# ACTIVITY
Nothing is needed except the lines below that run from the one with "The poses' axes" through the one with "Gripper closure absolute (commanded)", repeated exactly.

# DATA BELOW

*****

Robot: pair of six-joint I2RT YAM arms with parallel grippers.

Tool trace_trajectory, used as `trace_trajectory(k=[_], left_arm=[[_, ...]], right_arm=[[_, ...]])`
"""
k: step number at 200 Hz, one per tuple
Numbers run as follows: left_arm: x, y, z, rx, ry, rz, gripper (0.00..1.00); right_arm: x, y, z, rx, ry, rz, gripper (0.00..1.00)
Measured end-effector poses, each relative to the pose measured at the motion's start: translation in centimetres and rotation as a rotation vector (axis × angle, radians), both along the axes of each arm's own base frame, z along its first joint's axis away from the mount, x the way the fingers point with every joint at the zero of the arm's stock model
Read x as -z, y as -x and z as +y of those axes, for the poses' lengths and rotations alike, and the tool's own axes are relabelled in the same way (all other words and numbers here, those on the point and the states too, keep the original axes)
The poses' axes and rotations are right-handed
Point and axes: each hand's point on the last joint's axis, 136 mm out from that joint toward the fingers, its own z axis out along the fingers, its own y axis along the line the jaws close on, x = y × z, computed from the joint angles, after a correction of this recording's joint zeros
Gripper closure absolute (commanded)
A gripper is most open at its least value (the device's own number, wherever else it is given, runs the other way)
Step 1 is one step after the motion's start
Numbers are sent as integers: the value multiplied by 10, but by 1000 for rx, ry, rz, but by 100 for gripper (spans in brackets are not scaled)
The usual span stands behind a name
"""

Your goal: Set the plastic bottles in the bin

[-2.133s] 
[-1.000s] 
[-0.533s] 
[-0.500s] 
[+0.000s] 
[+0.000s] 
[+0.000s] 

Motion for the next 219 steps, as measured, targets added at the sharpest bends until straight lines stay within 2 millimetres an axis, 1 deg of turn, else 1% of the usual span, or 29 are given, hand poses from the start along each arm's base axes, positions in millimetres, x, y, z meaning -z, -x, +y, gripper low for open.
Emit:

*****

# RESPONSE BOX
The poses' axes and rotations are right-handed
Point and axes: each hand's point on the last joint's axis, 136 mm out from that joint toward the fingers, its own z axis out along the fingers, its own y axis along the line the jaws close on, x = y × z, computed from the joint angles, after a correction of this recording's joint zeros
Gripper closure absolute (commanded)

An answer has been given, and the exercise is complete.